Как могло получиться так, что Ленин солидаризуется с идеалистом Гегелем и подвергает разгромной критике продолжателей материалистической и, в частности, научной традиции?
Бесспорно, что причиной этому не столько заслуги Гегеля, сколько то печальное положение, в котором оказался старый материализм, а соответственно, теоретическое естествознание, которое на нем основывалось.
Это был не просто кризис физики, это был кризис естественно-научного материализма в целом, всей той линии в материалистической философии, которая, начавшись философией Френсиса Бэкона и Джона Локка, выиграв безоговорочно борьбу с примитивным идеализмом официальной церкви, образовав основание научного мышления XVIII-XIX веков, так и не сумела освоить те достижения идеализма, которые лучше всего были представлены в классической немецкой философии.

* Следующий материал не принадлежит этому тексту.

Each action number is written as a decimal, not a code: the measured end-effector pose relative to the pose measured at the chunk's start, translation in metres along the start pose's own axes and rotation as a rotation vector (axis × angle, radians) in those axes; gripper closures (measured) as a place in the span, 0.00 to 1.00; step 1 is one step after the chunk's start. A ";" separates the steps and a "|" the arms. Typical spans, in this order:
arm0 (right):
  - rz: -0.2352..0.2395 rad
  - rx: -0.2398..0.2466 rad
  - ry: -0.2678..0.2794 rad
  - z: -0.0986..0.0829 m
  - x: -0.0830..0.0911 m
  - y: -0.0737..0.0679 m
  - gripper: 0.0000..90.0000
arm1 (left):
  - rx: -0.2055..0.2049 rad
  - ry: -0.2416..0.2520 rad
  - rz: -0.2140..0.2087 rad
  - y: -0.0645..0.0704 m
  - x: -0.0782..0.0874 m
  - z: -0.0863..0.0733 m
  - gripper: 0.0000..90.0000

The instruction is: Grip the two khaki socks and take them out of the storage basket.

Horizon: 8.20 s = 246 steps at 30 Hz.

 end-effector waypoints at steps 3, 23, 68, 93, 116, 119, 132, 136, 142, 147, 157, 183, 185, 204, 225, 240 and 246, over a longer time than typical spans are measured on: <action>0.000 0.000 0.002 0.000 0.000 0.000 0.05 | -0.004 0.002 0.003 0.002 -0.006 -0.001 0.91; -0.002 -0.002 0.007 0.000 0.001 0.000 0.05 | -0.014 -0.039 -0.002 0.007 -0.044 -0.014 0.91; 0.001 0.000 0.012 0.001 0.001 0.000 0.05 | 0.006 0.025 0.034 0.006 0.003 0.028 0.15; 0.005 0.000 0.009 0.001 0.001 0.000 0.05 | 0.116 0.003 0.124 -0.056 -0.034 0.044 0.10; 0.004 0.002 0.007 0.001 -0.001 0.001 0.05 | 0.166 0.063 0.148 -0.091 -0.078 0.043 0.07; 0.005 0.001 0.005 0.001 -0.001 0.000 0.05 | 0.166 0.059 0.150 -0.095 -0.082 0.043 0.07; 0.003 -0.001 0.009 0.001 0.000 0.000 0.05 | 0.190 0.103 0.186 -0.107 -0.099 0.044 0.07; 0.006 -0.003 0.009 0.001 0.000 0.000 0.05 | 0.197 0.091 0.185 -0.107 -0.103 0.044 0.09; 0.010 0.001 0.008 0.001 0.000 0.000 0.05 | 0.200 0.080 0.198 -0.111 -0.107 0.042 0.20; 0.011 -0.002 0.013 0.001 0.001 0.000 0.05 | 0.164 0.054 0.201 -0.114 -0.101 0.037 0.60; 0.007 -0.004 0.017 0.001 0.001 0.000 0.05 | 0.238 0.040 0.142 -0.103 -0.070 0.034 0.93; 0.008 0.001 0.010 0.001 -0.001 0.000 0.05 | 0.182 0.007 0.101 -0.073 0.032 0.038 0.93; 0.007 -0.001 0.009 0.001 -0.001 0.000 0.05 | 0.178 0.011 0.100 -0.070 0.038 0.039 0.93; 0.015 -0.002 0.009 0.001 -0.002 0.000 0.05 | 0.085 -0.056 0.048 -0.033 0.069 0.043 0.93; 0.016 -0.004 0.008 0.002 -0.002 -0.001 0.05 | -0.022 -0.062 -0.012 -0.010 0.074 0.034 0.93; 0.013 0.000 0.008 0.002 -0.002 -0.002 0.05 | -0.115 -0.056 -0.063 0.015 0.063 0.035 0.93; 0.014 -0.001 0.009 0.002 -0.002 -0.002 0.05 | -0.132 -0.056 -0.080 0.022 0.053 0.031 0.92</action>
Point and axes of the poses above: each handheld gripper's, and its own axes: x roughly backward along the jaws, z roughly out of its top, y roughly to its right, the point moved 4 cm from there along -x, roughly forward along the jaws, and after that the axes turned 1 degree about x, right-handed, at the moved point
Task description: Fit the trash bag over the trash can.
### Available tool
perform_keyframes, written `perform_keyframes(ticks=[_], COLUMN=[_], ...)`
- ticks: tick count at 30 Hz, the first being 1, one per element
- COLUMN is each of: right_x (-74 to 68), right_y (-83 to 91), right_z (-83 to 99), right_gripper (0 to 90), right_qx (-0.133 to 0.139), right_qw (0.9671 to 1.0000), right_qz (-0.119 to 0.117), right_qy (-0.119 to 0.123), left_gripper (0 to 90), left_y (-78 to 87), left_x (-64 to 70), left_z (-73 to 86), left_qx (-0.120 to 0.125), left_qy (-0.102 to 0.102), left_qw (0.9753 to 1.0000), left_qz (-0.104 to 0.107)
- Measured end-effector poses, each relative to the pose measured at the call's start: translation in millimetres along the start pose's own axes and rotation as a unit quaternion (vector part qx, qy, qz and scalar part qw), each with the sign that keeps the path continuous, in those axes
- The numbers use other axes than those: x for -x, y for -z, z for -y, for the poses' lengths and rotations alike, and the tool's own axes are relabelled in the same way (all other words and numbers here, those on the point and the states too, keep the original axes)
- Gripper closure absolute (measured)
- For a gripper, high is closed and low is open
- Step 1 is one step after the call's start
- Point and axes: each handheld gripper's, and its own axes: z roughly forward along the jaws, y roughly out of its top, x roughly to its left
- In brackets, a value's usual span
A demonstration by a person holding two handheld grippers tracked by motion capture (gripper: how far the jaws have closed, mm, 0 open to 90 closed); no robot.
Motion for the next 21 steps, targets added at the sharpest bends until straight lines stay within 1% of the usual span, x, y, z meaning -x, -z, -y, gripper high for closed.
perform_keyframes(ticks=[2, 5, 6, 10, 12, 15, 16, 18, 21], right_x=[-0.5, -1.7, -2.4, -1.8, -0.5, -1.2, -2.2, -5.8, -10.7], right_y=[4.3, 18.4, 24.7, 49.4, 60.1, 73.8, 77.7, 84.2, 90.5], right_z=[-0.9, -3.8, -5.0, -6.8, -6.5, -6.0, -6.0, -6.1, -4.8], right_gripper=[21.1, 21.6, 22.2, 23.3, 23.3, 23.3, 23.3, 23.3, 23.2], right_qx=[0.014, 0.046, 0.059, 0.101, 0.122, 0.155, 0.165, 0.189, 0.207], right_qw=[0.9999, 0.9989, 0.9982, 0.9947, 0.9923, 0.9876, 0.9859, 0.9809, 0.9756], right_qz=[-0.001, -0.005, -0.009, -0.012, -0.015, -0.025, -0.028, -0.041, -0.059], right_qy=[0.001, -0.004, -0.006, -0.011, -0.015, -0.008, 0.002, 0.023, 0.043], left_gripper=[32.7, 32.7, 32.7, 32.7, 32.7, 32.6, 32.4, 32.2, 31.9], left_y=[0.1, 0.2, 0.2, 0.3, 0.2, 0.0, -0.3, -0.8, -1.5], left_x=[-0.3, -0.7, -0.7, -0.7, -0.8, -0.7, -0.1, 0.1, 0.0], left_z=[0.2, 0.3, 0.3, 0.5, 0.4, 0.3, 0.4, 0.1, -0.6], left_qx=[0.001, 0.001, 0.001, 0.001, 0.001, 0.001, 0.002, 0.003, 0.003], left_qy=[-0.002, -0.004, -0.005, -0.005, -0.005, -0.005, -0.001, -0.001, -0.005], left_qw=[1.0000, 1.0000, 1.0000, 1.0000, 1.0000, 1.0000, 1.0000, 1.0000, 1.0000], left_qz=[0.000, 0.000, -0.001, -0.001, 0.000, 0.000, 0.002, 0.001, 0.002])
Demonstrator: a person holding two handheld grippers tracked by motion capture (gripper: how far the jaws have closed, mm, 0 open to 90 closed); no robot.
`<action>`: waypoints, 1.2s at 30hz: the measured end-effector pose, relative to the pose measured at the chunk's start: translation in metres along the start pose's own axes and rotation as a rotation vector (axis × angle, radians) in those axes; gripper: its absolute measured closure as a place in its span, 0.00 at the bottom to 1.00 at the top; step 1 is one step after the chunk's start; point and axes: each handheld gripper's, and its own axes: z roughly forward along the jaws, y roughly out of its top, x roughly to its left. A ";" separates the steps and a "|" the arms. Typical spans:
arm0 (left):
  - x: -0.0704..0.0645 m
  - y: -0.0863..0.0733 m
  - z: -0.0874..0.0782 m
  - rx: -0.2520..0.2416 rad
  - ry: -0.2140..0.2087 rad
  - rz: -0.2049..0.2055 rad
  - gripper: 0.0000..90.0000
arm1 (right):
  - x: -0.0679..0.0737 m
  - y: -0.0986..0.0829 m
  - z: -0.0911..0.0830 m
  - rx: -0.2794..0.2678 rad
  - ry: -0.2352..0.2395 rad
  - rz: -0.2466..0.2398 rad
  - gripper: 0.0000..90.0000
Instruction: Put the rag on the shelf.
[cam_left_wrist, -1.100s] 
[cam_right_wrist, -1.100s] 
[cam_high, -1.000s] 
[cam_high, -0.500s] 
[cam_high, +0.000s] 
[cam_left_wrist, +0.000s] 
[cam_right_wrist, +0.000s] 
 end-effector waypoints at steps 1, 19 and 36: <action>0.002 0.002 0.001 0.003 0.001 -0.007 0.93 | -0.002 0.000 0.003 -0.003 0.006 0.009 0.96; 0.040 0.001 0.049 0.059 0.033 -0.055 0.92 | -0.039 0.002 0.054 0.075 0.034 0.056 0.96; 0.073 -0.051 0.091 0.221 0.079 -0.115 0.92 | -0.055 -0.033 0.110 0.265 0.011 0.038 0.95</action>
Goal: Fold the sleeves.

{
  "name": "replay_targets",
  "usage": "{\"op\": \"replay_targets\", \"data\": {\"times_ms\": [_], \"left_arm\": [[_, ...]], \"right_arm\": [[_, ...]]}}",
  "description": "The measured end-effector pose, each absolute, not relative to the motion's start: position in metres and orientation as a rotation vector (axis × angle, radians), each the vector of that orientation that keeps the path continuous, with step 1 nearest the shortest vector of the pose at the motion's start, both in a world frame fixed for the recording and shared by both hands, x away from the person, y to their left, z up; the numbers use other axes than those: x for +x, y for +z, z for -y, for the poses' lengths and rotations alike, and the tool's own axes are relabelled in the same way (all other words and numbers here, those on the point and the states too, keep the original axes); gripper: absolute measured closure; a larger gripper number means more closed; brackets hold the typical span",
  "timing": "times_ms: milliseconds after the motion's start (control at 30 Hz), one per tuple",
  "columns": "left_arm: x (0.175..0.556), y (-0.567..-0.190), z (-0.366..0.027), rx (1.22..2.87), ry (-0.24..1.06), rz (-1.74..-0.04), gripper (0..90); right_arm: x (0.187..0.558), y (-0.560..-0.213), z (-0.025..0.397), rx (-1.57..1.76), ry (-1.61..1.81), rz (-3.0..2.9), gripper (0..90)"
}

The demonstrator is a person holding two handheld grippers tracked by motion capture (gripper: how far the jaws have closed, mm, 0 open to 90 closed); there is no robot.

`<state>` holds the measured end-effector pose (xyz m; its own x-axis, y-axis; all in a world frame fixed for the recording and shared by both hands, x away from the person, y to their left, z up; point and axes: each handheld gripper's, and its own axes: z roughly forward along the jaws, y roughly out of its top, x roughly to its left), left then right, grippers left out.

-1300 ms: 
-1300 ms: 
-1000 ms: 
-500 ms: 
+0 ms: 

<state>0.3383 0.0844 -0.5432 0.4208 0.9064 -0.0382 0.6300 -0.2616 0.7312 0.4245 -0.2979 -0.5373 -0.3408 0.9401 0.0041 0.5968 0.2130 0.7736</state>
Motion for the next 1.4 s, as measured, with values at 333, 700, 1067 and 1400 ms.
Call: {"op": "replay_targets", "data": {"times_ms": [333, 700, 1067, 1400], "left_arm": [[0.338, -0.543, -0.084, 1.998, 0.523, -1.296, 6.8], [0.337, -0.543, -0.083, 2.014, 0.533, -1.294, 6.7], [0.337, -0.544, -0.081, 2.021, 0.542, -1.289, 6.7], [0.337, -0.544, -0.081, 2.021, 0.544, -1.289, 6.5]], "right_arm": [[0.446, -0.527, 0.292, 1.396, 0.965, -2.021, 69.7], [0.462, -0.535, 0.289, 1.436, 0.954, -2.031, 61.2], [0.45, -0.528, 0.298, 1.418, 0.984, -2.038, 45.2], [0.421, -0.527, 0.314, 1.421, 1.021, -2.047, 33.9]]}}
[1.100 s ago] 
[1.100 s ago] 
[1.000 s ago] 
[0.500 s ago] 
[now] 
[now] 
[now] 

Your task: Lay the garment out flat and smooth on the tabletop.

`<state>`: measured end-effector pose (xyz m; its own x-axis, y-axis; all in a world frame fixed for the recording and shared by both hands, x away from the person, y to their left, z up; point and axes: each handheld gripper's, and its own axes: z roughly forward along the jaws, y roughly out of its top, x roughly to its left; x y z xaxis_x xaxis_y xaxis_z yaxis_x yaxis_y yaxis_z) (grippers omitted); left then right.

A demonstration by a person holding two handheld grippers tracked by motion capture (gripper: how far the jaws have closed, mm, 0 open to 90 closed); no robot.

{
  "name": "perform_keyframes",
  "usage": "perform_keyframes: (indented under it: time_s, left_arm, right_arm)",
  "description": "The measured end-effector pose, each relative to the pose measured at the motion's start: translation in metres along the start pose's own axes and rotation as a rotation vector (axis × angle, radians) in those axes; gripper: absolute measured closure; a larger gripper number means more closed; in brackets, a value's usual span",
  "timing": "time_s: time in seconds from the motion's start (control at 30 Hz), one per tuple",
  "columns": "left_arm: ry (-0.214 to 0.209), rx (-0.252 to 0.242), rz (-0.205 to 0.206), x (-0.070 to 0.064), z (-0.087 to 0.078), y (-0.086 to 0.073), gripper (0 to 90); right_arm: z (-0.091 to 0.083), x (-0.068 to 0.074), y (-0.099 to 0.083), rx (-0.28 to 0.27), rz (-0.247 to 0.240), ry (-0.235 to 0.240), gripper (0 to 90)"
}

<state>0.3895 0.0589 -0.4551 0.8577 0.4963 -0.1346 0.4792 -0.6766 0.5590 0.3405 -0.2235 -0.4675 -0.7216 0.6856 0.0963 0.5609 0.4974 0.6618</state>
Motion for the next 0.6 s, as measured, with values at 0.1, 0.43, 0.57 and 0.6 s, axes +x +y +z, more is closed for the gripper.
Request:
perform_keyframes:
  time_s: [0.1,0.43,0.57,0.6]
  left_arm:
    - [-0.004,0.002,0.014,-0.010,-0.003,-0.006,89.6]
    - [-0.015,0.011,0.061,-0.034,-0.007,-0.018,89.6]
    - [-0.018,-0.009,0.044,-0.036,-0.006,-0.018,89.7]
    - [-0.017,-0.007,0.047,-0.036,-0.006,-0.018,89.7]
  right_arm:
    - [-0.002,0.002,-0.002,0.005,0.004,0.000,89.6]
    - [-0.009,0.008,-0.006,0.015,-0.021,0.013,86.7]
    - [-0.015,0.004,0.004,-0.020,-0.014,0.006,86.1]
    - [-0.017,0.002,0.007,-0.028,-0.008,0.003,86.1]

Фактически Ленин имеет дело с тем кризисом в науке, который, по мнению Энгельса, высказанному в «Диалектике природы», должен был разразиться в случае, если ученые не дадут себе труда освоить диалектику как единственно адекватный уровню развития науки и общества способ мышления.
Надо признать, что сегодня положение не просто ухудшилось, оно стало катастрофическим. Кризис в теории естествознания сначала стал перманентным, потом «разрешился» тем, что теоретические вопросы естествознания сначала были оттеснены на задворки науки, в область научно-популярной литературы, а потом и вовсе перестали волновать ученых и остались разве что в качестве предмета околонаучных упражнений низкопробной журналистики. Что касается самих ученых, то они всплошную оказываются узкими эмпириками и даже если и говорят о теории, то не имеют под этим в виду ничего, кроме раздела «обсуждение результатов», наличие которого требуется в научных статьях и диссертациях. В результате, даже субъективный идеализм махистов и прочих позитивистов той эпохи выглядит более или менее продуктивно на фоне теоретической беспомощности современных ученых. Мы здесь не будем говорить, хорошо это или плохо, но от субъективного идеализма махистов во многом ведет свою родословную современная теоретическая физика. Из рассуждений же самих современных физиков-теоретиков, похоже, не может уже родиться ничего, кроме телеологии и мистицизма. По крайней мере, на это намекает Дж. Хорган, автор книги «Конец науки» в ее последнем разделе, который носит еще более выразительное название «Дела ку-ку» [5].
Кто виноват в таком положении дел, и что делать для его исправления? Меньше всего, думаю, можно винить в этом естествоиспытателей, ибо они «не ведают, что творят». Наука в принципе не обладает средствами для решения вопросов о природе человеческого познания, сознания, мышления. Это дело философии.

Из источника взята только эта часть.